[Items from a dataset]
++++

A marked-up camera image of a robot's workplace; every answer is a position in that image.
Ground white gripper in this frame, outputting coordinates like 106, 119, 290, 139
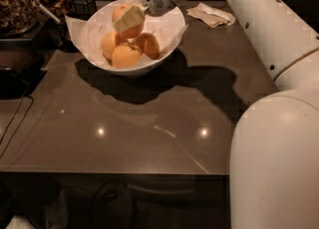
113, 0, 174, 33

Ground orange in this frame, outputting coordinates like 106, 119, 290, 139
135, 33, 160, 60
101, 31, 127, 60
112, 43, 143, 68
112, 3, 144, 38

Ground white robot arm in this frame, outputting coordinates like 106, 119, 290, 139
116, 0, 319, 229

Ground white bowl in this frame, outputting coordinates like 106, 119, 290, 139
79, 0, 186, 78

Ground white paper liner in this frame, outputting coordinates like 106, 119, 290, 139
64, 0, 189, 69

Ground folded paper napkins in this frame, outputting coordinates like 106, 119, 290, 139
186, 3, 236, 28

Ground large glass snack jar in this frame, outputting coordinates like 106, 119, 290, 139
0, 0, 38, 38

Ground black appliance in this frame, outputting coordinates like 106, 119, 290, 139
0, 46, 45, 99

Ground black wire cup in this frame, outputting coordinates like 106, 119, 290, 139
72, 0, 97, 20

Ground black power cable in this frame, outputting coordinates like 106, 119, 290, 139
0, 79, 36, 159

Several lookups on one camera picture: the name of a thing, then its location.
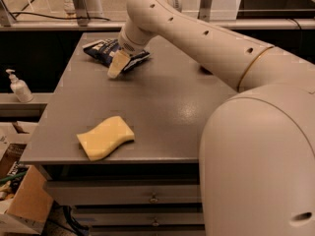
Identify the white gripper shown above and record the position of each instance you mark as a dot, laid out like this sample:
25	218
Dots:
127	46

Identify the blue chip bag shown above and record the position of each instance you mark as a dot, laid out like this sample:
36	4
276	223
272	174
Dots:
103	50

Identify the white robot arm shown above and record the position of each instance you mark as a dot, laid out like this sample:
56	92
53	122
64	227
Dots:
257	152

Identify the yellow sponge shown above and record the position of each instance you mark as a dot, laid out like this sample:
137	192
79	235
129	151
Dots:
107	136

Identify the red apple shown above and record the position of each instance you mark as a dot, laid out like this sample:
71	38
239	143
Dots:
206	71

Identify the grey drawer cabinet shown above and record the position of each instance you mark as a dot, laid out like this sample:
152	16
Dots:
166	101

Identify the white pump bottle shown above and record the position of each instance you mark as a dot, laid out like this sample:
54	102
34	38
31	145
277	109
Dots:
19	87

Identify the top drawer knob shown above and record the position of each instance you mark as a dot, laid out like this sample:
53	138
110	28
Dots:
153	199

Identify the drawer knob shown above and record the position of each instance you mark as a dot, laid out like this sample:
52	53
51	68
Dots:
155	222
153	199

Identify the cardboard box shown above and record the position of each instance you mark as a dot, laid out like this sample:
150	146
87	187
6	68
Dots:
24	205

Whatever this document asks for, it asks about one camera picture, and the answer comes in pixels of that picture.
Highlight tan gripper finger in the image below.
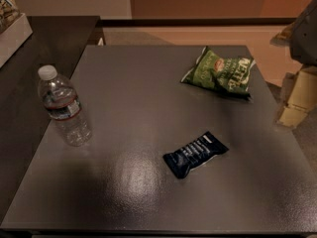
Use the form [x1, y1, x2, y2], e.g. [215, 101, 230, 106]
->
[276, 65, 317, 128]

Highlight green jalapeno chip bag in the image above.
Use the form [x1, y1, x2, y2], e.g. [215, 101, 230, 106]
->
[180, 46, 256, 99]

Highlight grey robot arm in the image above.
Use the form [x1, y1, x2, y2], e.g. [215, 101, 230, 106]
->
[270, 0, 317, 128]

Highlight dark blue rxbar wrapper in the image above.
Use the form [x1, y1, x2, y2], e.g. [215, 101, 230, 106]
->
[162, 131, 229, 179]

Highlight clear plastic water bottle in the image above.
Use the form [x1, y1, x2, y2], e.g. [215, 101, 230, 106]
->
[38, 64, 92, 147]

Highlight white box with snacks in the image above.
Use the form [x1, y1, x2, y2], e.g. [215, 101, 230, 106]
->
[0, 0, 33, 67]

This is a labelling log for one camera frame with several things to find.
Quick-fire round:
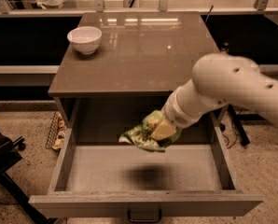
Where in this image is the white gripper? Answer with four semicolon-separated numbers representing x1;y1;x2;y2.
151;88;205;141

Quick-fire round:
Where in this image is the green jalapeno chip bag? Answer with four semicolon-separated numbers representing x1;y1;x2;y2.
118;110;182;152

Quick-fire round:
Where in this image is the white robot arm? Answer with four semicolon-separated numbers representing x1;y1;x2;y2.
151;53;278;140

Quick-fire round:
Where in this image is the open grey top drawer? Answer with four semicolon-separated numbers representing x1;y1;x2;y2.
28;97;264;218

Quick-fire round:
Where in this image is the black stand leg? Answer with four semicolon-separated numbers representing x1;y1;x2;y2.
228;105;250;147

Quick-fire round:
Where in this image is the white ceramic bowl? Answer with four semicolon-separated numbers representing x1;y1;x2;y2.
67;26;102;54

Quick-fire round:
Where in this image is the black office chair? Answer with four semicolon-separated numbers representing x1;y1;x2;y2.
0;133;57;224

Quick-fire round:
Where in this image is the black drawer handle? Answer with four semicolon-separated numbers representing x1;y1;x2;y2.
127;209;162;224

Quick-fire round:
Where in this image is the wire basket with snacks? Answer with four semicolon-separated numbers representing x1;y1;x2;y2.
46;111;66;153

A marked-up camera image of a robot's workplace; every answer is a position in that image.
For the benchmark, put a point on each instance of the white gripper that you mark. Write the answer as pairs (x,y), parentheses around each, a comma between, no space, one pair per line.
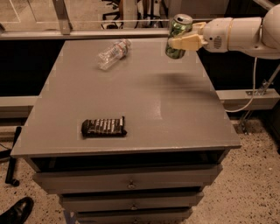
(215,35)

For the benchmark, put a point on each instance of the green soda can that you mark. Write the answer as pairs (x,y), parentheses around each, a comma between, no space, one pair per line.
(179,25)

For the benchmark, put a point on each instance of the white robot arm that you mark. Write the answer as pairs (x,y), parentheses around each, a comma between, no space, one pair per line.
(254,36)

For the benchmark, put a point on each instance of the black rxbar chocolate wrapper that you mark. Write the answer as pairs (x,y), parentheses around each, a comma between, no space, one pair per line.
(103,128)

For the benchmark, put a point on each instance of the black office chair base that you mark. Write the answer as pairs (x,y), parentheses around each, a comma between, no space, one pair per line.
(133,14)

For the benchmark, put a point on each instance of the clear plastic water bottle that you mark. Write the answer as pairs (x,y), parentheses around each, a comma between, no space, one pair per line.
(108,57)

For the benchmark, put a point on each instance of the grey drawer cabinet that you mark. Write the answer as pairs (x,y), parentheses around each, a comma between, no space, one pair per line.
(173,116)

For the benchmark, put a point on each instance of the bottom grey drawer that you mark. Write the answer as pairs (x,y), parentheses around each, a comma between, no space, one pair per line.
(134,217)

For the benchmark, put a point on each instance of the grey drawer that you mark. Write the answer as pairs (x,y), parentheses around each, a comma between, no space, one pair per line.
(134,217)
(132,202)
(118,180)

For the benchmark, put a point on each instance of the middle grey drawer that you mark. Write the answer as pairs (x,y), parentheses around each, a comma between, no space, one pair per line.
(132,202)

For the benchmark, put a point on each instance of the top grey drawer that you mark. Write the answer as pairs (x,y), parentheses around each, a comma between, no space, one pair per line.
(118,180)

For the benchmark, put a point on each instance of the black pole on floor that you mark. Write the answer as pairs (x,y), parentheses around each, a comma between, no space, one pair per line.
(12,164)

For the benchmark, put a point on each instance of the black leather shoe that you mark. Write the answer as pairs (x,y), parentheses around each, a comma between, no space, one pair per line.
(18,213)

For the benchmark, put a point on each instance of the metal railing frame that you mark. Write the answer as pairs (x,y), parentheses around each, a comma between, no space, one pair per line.
(82,19)

++++

Only a number should be given in reply: how many lines in the entries above hold "knob".

# Answer to this exercise:
2